1. A process for detecting in an analyte target sequences respectively excluding (wild-type) or including a genetic mutation, comprising the steps of: reacting the analyte under hybridising conditions with (i) first and second oligonucleotide probes and (ii) first and third oligonucleotide probes, the probes being respectively complementary to first, second and third regions of the target sequences, wherein the first region is on one side of the mutation, the second and third probes each span the mutation site and are respectively complementary to the wild-type and mutated regions, and wherein the first probe is separable or detectable and the second and third probes are respectively detectable or separable; and, if necessary, amplifying either or each target sequence; and separating and detecting the resultant hybrids that carry two probes.

2. A process according to claim 1, which comprises amplifying the target sequence prior to the hybridisation reaction.

3. A process according to claim 2, wherein the amplification occurs through the action of a DNA polymerase which synthesises a complementary chain in the 5'-3' direction from a single-strand template, in the presence of primers which are complementary to regions of the target sequence, and the oligonucleotide probes are internally nested with respect to those regions.

4. A process according to claim 3, wherein both strands of double-stranded DNA are amplified and the DNA polymerase is heat-stable.

5. A process according to any preceding claim, wherein the or each separable probe is conjugated to a hapten, and separation is conducted by means of anti-hapten antibodies immobilised on a solid phase.

6. A process according to claim 5, wherein the solid phase comprises magnetisable microparticles.

7. A process according to claim 5, wherein the hapten is fluorescein isothiocyanate and the antibody is an anti- FITC.

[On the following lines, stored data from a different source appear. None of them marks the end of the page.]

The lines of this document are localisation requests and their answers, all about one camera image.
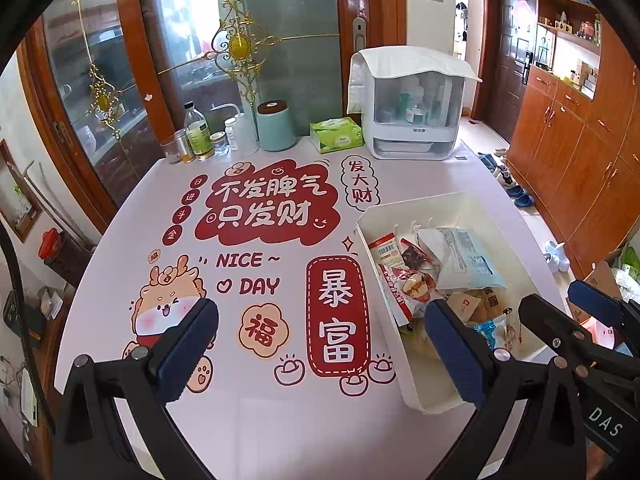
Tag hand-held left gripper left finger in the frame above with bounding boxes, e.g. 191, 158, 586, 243
50, 297, 221, 480

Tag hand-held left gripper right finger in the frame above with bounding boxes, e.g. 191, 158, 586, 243
424, 297, 586, 480

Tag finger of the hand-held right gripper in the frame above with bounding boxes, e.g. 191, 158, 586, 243
517, 294, 608, 361
568, 280, 640, 333

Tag small blue snack packet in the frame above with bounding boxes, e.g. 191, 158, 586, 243
472, 320, 506, 349

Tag tan snack packet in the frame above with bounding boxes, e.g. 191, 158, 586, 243
445, 291, 483, 327

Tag yellow pastry packet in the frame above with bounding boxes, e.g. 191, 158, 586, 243
475, 285, 512, 322

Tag red snack bag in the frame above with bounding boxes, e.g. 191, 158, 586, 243
368, 234, 441, 328

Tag light blue snack packet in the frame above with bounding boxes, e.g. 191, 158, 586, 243
417, 227, 507, 291

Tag dark snack packet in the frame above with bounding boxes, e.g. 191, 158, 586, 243
400, 237, 434, 272

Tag white plastic bin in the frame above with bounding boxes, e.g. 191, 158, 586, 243
355, 191, 561, 415

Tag cardboard box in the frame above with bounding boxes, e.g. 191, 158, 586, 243
565, 260, 640, 326

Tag pair of white shoes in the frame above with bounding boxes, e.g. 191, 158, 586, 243
542, 241, 571, 272

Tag printed table cover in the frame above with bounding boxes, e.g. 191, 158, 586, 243
52, 137, 586, 480

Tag pair of blue slippers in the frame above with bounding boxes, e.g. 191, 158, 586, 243
505, 187, 536, 209

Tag wooden cabinet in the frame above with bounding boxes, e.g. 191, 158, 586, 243
507, 0, 640, 281

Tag dark basket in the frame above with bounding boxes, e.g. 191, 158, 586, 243
42, 234, 97, 289

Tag row of shoes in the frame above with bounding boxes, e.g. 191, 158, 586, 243
477, 147, 517, 187

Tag red container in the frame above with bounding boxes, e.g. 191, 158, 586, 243
39, 228, 61, 261

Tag drinking glass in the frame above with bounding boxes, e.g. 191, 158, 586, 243
161, 129, 189, 165

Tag clear bottle with green label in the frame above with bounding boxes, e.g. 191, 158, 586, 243
184, 101, 215, 161

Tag tall white bottle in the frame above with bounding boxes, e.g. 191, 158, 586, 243
235, 112, 259, 156

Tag teal canister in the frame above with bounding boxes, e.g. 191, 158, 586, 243
256, 101, 297, 153

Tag green tissue box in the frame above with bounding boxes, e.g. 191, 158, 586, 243
309, 117, 364, 155

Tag white storage box with lid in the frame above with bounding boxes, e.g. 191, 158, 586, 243
347, 45, 483, 161

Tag dark wooden door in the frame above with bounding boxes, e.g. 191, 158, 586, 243
482, 0, 539, 143

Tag hanging clothes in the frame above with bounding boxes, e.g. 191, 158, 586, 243
453, 2, 471, 44

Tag sliding glass door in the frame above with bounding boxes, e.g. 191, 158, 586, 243
20, 0, 407, 221

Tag framed wall picture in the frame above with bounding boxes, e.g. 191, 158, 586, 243
0, 139, 44, 244

8. A process according to any preceding claim, wherein the or each detectable probe is conjugated to an enzyme, and the detection comprises incubation with a substrate, e.g. chromogenic, specific for the enzyme.

9. A process according to any of claims 1 to 7, wherein the or each detectable probe is conjugated to biotin and the detection comprises reaction with a streptavidin-enzyme conjugate.

10. A process according to any preceding claim, wherein the abnormality is a mutation or deletion associated with cystic fibrosis.